Nature Is Healing is the debut studio album by German DJ and singer-songwriter HorsegiirL, released on 5 June 2026 via RCA Records. The album was inspired by a ayahuasca ceremony she experienced in Ecuador during a four month period in the nation, with the album's concept being about the relations between humans and Earth. Moreover, elaborating on the albums themes, she stated that "I want to remind human beings that they are part of nature… You are not looking at nature from the outside, but you are right in it".

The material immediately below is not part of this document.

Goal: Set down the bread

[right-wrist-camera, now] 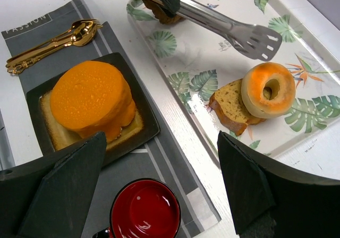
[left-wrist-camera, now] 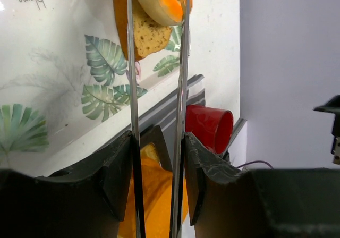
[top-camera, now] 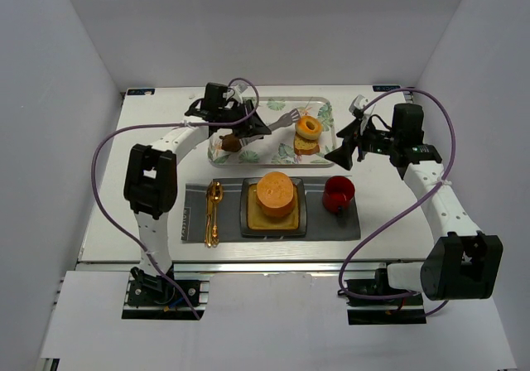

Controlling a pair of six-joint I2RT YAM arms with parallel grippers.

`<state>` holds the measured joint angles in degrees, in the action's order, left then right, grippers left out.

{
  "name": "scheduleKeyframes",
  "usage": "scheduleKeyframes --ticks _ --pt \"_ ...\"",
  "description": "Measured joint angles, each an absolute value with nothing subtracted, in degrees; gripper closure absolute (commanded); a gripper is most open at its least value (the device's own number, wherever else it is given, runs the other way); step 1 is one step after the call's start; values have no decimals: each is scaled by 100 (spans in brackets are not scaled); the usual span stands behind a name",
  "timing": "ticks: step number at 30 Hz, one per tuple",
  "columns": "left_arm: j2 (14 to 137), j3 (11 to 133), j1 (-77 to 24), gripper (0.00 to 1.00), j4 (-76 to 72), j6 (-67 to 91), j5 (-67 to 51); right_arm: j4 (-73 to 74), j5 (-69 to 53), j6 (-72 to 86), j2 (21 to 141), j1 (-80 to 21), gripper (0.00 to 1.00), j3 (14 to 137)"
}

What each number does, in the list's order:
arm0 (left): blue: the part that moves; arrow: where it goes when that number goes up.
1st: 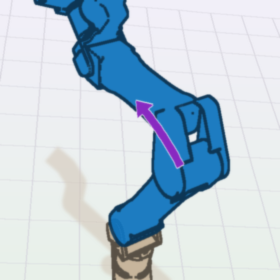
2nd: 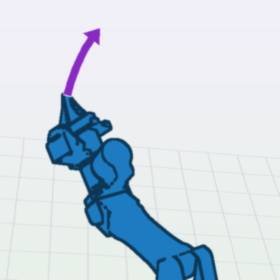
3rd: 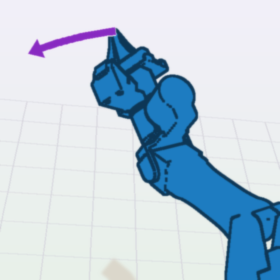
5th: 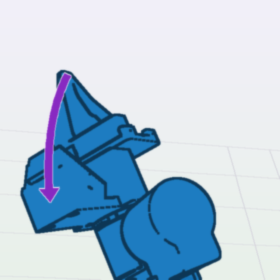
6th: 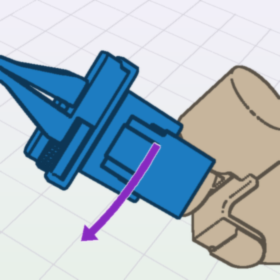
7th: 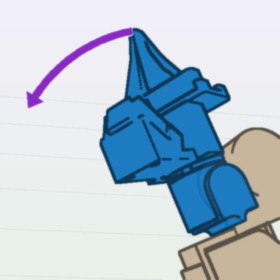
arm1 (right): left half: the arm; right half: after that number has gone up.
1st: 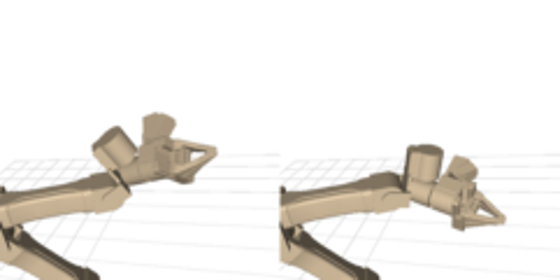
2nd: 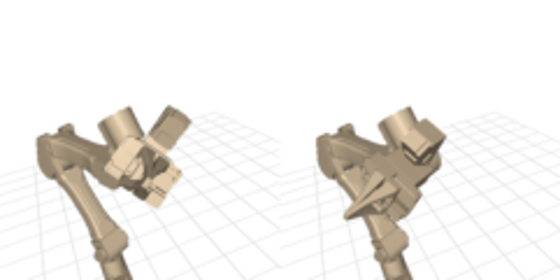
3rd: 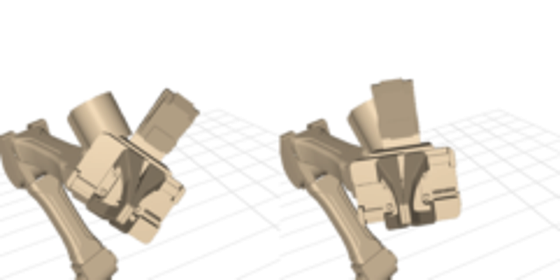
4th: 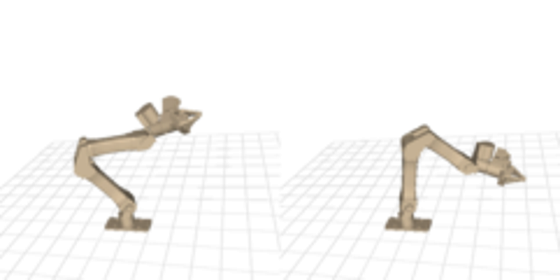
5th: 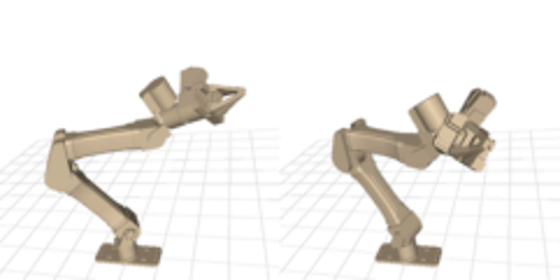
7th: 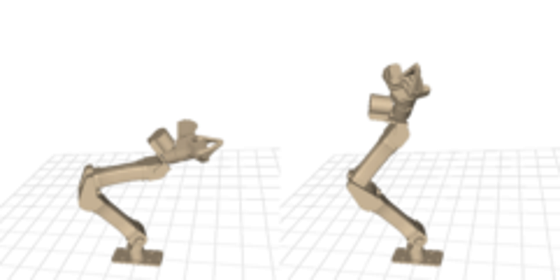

The album has been described as fusing electropop, new age, EDM, jersey club, gabber, and hyperpop with samples of nature recordings. The album was produced by HorsegiirL, A. G. Cook, Casey MQ, Margo XS, FREE Jimi, Elof Loelv, Suena, and Luvhunter.

== Reception ==
In a positive Pitchfork review by Hattie Lindert, they stated that the album lived up to the eccentric persona HorsegiirL had built up to that point, believing the album to be both "silly and sincere". Further, taking note in a shift of sounds from previous releases by HorsegiirL, noting a departure from the hard dance stylings in favor of "electropop pastiche", as well as "80s new age, ’90s pop, and 2010s EDM." Overall, they believed that while the album might "disarm listeners most familiar with HorsegiirL’s cheeky humor", the album encourages imagination and "suspension of disbelief" with a rating of 7.3.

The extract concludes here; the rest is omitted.